Originally only a voice of sacred Moroccan sufism, and in their early repertoire, besides the invocation of saints and the jinn and the songs of praise of Allah, have a gripe songs of exile and death, and for this reason the musical style of this confraternity is melancholic. The Jilala Jilala music is all about throb and rasp. Throb - the acceleration and deceleration within a song, the breathy organic timbre of the gasba flutes, the in-and-out-of-phase frequencies of the paired flutes. Rasp - flutes, voices, bendirs, all buzzy. The bendir patterns inhabit the 2/4 and 6/8 universes common across Morocco, but I find the drum stroke patterns particularly loopy and provocative.
They are called, behind monetary compensation, upon to exorcise evil spirits, to purify the heart and for curing to heal the sick (in particularly useful in curing cases of hysteria and depression), through the invocation of saints and spirits.

In a ritual Jilala the lila is performed. The therapy or exorcism must be repeated every year in the same period. It is thought that if the therapy is not renewed, the sick or possessed the same symptoms recur at the approach of the date corresponding to the first crisis. In the time that elapses between two lila, however, the symptoms disappear, or, at least, are kept under control.

The participants in the rituals, especially women, falling into a trance (hal), dancing wildly (jadba or jedba) to the rhythm of flutes and bendir.

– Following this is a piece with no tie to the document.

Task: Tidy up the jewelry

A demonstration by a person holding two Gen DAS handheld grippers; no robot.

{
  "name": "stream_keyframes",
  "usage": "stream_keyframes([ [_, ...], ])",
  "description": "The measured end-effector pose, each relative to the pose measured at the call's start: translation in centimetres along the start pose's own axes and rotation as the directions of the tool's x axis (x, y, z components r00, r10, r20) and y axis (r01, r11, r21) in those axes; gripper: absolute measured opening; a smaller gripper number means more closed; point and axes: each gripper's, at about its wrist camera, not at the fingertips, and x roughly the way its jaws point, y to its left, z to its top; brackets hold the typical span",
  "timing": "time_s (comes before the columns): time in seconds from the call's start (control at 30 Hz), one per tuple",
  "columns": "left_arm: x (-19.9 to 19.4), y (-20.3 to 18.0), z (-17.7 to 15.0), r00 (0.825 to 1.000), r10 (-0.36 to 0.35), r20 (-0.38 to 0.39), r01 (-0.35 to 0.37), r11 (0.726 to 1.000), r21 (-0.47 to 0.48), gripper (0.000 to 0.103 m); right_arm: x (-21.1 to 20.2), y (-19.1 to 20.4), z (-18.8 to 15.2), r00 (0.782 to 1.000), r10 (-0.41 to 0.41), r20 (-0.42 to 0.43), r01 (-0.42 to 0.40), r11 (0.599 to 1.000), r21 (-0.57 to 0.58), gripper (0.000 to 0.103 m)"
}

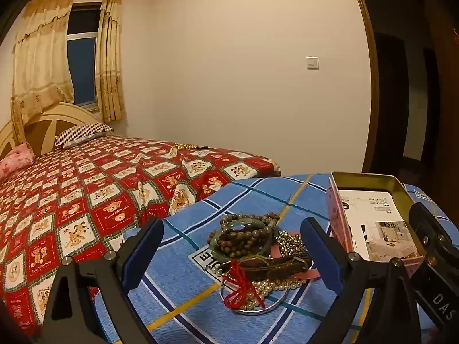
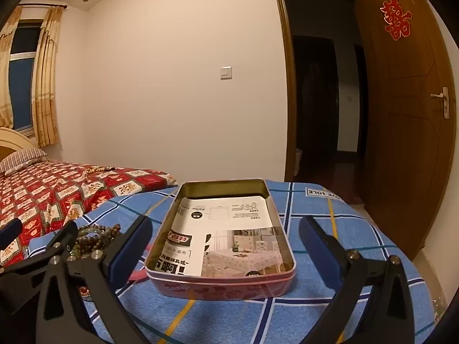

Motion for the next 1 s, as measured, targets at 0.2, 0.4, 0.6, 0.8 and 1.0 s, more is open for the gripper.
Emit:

I fell into a trance can have different behavior, such as laughter, screams, cries. The Jilala have spread throughout Morocco (excluding Western Sahara), especially in the north and in the region of the city of Casablanca.

There are similarities between the rituals of Jilala and other therapeutic-Moroccan musical groups with the phenomenon of Italian tarantism, for example the release and wild dance, the fact that the therapy has to be renewed each year, the fact that healers are musicians, and it gives a therapeutic value to the colors, the music and dance.